## PROBLEM STATEMENT
Only the lines from the one containing "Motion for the" through the last line of the data are to be written out, exactly and in full.

## GIVEN MATERIAL
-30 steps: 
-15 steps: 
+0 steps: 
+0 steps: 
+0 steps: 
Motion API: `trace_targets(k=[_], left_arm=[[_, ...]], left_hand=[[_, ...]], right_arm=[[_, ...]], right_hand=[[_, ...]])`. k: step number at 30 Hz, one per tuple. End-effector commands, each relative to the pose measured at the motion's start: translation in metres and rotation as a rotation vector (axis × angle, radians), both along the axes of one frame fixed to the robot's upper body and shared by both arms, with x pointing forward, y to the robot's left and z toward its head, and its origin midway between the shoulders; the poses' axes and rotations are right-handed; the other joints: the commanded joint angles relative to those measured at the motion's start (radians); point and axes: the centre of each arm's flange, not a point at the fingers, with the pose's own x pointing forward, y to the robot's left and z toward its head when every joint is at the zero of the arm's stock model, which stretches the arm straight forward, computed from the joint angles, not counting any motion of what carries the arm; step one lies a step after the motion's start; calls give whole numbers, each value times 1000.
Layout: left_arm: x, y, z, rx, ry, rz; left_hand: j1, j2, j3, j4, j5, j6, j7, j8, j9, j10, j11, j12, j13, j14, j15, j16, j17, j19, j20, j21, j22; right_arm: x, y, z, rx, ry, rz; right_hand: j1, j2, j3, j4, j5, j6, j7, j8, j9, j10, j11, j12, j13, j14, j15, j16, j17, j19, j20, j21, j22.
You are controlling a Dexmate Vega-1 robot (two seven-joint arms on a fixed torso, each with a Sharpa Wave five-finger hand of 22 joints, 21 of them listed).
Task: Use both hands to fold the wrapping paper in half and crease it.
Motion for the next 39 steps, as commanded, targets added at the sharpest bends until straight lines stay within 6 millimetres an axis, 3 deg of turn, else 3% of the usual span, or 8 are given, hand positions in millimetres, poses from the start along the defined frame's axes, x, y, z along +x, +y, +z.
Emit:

## RESPONSE TO THIS EXERCISE
Motion for the next 39 steps, as commanded, targets added at the sharpest bends until straight lines stay within 6 millimetres an axis, 3 deg of turn, else 3% of the usual span, or 8 are given, hand positions in millimetres, poses from the start along the defined frame's axes, x, y, z along +x, +y, +z.
Emit:

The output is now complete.